Structural and Behavioral Reflection

Reflection is sometimes split into structural and behavioral. Structural reflection deals with reifying structure (classes and methods as objects), while behavioral reflection deals with reifying execution (#doesNotUnderstand, thisContext). Behavioral reflection map to category (b) and structural reflection to category (a).

Correlated use of Reflection

Interestingly, if an application does not leverage operations of kind 1a, it does not need 2a neither.  Use of reflection (1a) and (2a) are correlated.
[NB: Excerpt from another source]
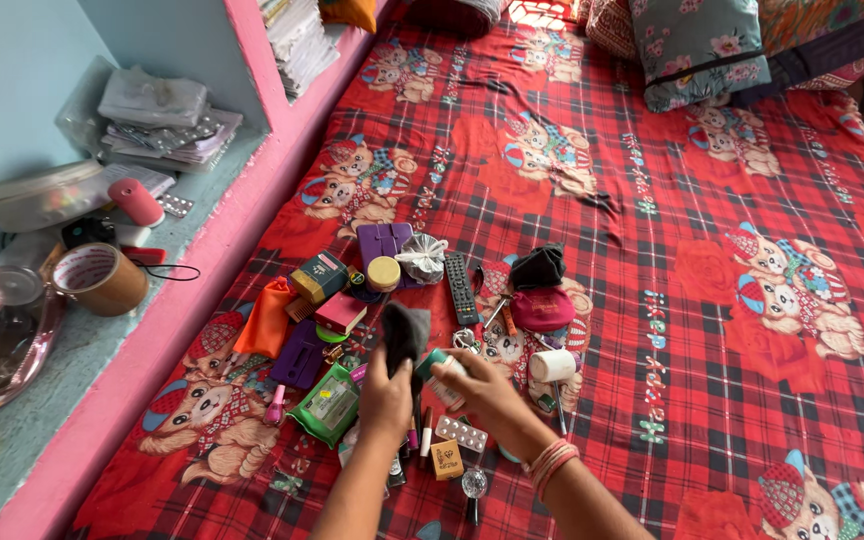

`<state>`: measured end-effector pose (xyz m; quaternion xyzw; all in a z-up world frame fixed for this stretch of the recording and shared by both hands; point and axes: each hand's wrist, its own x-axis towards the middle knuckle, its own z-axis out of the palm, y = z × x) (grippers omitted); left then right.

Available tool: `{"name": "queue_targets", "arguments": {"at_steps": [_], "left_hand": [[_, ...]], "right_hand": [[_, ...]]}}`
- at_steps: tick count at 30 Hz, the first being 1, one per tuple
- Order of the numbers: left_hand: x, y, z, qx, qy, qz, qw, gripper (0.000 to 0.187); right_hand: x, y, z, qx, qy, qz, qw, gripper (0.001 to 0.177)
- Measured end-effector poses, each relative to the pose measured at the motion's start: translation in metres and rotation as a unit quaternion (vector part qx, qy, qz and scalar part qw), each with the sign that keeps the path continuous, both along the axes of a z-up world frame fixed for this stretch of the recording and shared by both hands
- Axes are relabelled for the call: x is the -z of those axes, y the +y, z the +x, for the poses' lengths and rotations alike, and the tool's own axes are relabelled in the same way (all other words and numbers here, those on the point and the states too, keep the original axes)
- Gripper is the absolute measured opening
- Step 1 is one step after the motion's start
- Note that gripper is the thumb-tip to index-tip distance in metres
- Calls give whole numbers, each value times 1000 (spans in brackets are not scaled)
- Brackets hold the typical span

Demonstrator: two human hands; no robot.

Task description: The person removes various bottles, jars, a remote control, a cloth pouch and other small items from a built-in bedroom shelf and places them on the bed. They wipe the empty shelf with a dark cloth, then carry the items back one at a time and arrange them in a row on the shelf.

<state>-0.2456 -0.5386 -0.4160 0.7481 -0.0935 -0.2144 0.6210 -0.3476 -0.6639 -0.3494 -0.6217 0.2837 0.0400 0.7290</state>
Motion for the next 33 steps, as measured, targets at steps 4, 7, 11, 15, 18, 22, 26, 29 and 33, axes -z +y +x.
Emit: {"name": "queue_targets", "arguments": {"at_steps": [4, 7, 11, 15, 18, 22, 26, 29, 33], "left_hand": [[-24, 5, -4, 79, -124, -99, 984, 30], [-43, 4, -10, 71, -176, -96, 977, 32], [-75, 6, -10, 29, -186, -36, 982, 34], [-99, 13, -19, 34, -184, 37, 982, 33], [-108, 19, -32, 41, -219, 90, 971, 32], [-116, 25, -38, 45, -285, 69, 955, 33], [-127, 30, -41, 58, -197, 80, 975, 35], [-130, 33, -51, 56, -215, 158, 962, 36], [-119, 42, -60, 80, -138, 260, 952, 40]], "right_hand": [[4, -12, 1, 5, -46, -60, 997, 47], [9, -15, 2, 19, -88, -47, 995, 46], [10, -1, 4, 21, -145, -41, 988, 45], [7, 6, -1, 59, -179, -30, 982, 44], [3, 9, -7, 67, -163, -36, 984, 45], [2, 11, -16, 24, -126, -44, 991, 44], [6, 15, -16, 10, -201, -34, 979, 45], [9, 25, -15, 57, -242, -54, 967, 44], [5, 34, -25, 206, -132, 69, 967, 41]]}}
Indeed, if reflection 1a is never leveraged, source never change, which means the entites are all known statically. While it might be usefull for consiceness to rely on operation of type 2a, such operation could be translated in an equivalent forms with non-reflective code. For instance, if methods are never added to a system, dynamic reflective invocations could be avoided with proper use interfaces, and exhaustive if-else cases (if( action="doIt" ) { doIt() } else if (action ="doThat" ) { doThat() } ...).

Conclusion

We tried to make sense of reflection and categorize existing features in a simple framework, and tried to relate two perspectives about reflection: code as data, and meta-objects. Going through a list of typcial features shows the advantage and disadvantage of both perspectives. For instance, reflective invocations are best understood in term of code as data, but stack reification is more easily though in term of meta-object. Ultimately, features can be explained in term of both perspectives, possibly with some mind twists.